Experimental Verification of Slender Reinforced Concrete Columns Design

Abstract

The columns have been part of the constructions since the beginning of the buildings and have retained their design and construction importance to the present. The advantage of using more slender elements are less material consumption and more usable space in the interiors. The continuous improvement of the building materials and the use of hybrid structural elements leads to the downsizing of the structural elements. The aim of this article is the nonlinear analysis of the slender rein-forced concrete columns and the loss of stability verified by the experimental tests. Nonlinear calculations can be considered as the most accurate calculation option for the load bearing structural elements. On the other hand, the effect of the “black box” has been, and will be the cause of a large number of building defects. In the Eurocode 2 in chapter 5.8.6 of the European Concrete Design Standard, there is a possibility of using the general nonlinear method in practice, even for the com-pressed elements. In the design of the slender structures, the influence of second-order theory is a very important part of the design.
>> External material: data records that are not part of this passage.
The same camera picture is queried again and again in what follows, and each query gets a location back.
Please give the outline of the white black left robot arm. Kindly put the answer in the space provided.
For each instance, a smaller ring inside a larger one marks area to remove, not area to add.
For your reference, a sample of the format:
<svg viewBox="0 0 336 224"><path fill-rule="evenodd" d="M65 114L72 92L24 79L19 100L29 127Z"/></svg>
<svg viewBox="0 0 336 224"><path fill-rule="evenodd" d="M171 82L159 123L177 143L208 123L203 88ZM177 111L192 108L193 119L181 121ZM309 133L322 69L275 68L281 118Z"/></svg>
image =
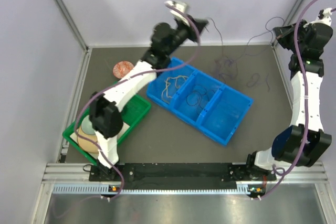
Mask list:
<svg viewBox="0 0 336 224"><path fill-rule="evenodd" d="M114 180L119 174L116 163L117 137L123 128L122 111L125 105L148 83L155 80L163 69L171 62L170 55L186 40L197 41L208 25L206 19L189 17L189 25L179 19L177 27L168 23L158 23L153 28L151 45L134 68L127 73L114 87L102 94L94 93L90 104L89 120L97 136L100 146L97 165L107 180Z"/></svg>

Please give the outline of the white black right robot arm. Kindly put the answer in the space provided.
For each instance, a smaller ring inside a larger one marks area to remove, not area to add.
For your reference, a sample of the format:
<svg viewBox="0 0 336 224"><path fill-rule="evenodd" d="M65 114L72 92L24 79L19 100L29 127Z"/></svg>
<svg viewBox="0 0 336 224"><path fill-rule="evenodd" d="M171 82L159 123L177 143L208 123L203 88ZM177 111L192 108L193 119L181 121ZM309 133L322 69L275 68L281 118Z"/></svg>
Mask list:
<svg viewBox="0 0 336 224"><path fill-rule="evenodd" d="M320 86L324 64L320 58L333 35L331 19L274 28L282 48L293 52L288 68L293 90L290 125L272 147L248 155L245 174L256 180L268 175L274 165L295 164L311 167L331 145L332 136L324 132L320 119Z"/></svg>

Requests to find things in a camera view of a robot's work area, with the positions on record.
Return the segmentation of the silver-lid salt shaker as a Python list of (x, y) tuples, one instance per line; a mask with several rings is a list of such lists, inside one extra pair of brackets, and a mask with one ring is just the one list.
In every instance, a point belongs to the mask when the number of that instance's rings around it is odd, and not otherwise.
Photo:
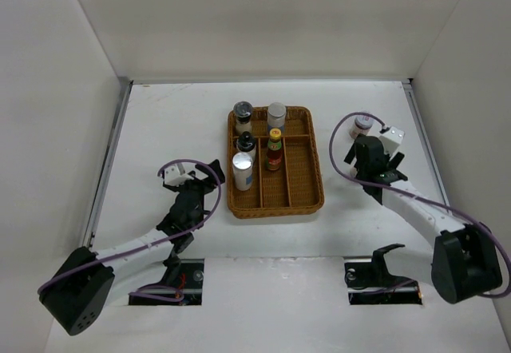
[(279, 129), (284, 131), (285, 121), (287, 116), (287, 107), (279, 102), (271, 103), (267, 107), (267, 131), (272, 129)]
[(239, 152), (232, 158), (232, 171), (235, 179), (235, 186), (244, 192), (252, 186), (253, 160), (249, 153)]

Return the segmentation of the black-cap white spice jar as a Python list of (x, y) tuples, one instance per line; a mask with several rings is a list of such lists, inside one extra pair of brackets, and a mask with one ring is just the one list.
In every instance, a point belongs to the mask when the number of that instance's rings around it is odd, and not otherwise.
[(257, 141), (248, 131), (242, 132), (236, 140), (236, 149), (239, 153), (248, 153), (252, 160), (256, 159)]

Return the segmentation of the yellow-cap red sauce bottle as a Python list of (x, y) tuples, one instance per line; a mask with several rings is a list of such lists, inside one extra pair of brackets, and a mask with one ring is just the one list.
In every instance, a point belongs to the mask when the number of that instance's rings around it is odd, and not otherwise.
[(278, 170), (283, 160), (282, 132), (278, 128), (269, 131), (266, 152), (266, 166), (270, 171)]

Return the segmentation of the clear-lid white spice jar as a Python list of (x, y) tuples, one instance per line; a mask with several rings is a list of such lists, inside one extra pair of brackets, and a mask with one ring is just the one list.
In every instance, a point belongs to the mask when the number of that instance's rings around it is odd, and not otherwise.
[(236, 120), (236, 133), (241, 135), (244, 132), (252, 131), (253, 107), (248, 101), (239, 101), (233, 107)]

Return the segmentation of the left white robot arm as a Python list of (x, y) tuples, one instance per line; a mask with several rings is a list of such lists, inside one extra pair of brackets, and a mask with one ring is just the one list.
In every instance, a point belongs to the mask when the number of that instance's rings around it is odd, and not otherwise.
[[(213, 215), (204, 207), (211, 192), (222, 193), (226, 177), (220, 161), (194, 161), (184, 171), (184, 159), (170, 161), (157, 172), (164, 188), (176, 194), (164, 219), (151, 231), (109, 249), (72, 251), (55, 275), (38, 289), (40, 303), (65, 332), (75, 336), (90, 327), (105, 305), (130, 295), (157, 299), (151, 289), (170, 288), (179, 279), (179, 254), (193, 233)], [(204, 174), (200, 179), (195, 172)]]

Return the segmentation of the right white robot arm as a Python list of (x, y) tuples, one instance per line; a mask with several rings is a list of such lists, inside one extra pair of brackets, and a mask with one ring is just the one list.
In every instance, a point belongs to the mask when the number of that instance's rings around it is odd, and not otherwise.
[(432, 285), (447, 303), (499, 288), (503, 280), (497, 243), (489, 229), (422, 196), (398, 171), (403, 157), (402, 153), (391, 156), (382, 137), (360, 135), (344, 159), (355, 166), (363, 191), (397, 213), (433, 249), (420, 254), (401, 244), (384, 248), (382, 258), (370, 266), (372, 280), (386, 286), (398, 276), (413, 278)]

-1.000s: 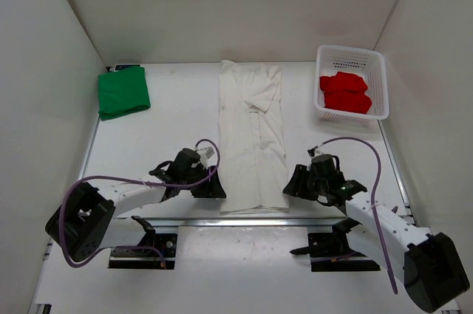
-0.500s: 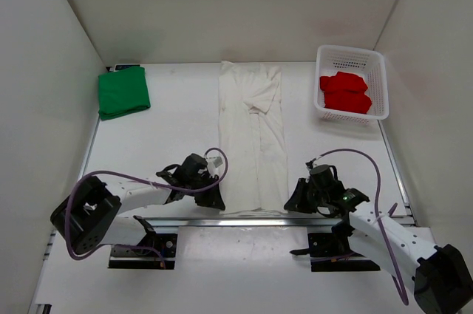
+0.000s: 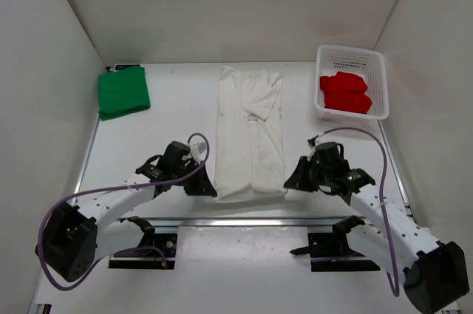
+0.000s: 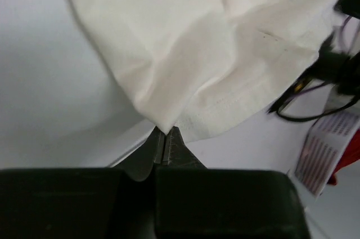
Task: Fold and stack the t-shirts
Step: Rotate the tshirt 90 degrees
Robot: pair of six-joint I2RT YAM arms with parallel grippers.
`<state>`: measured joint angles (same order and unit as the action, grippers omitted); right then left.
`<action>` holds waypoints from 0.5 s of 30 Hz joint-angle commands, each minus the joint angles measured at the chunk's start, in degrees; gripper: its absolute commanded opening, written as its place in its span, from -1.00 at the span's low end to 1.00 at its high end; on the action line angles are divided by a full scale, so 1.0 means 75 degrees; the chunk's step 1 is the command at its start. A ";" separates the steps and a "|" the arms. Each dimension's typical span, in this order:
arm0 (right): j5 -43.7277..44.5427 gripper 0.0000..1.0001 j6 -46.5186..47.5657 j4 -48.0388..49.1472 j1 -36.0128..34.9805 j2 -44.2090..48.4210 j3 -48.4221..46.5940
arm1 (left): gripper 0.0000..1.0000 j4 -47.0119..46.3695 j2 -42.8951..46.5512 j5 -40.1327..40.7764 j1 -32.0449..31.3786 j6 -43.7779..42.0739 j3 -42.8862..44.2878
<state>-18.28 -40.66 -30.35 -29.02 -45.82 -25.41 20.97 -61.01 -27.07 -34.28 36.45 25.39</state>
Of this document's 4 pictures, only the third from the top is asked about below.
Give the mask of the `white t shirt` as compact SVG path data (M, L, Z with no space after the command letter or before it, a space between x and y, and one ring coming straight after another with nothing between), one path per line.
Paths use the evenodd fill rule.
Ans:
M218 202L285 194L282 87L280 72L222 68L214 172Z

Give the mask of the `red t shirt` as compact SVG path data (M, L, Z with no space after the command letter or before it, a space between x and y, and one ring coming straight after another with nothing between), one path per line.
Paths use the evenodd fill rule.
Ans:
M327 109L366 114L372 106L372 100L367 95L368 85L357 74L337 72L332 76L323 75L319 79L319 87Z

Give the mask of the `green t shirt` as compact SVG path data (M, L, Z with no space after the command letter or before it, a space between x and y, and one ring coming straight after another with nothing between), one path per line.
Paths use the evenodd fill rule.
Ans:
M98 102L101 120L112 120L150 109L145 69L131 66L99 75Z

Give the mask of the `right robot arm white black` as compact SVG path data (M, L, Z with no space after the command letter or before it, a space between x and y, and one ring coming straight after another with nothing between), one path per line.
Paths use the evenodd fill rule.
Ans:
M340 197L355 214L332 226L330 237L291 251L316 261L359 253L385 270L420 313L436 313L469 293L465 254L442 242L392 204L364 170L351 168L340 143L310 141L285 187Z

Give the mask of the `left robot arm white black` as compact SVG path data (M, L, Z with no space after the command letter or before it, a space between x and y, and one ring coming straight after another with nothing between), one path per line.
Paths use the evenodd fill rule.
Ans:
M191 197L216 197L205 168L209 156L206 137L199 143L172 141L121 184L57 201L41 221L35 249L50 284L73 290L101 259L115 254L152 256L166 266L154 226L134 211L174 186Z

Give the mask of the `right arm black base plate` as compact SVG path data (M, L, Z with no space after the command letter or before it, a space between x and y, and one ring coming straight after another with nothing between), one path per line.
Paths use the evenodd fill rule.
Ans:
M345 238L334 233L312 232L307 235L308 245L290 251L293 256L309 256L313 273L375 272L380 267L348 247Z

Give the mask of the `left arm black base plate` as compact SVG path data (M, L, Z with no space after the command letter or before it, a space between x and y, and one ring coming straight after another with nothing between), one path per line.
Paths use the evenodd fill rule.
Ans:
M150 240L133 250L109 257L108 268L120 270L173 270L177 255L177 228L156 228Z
In this publication are described theoretical and experimental analyses of the slender columns, that failed due to loss of stability inside of their design interaction diagram - much sooner than the critical cross-sections reached its resistance. As a part of the experimental preparations, reinforced concrete columns were designed, based on numerous numerical analyses. Later, the chosen columns were tested in the laboratories of TU Wien in Vienna. Experimental verification is one of the main parts of my dissertation thesis.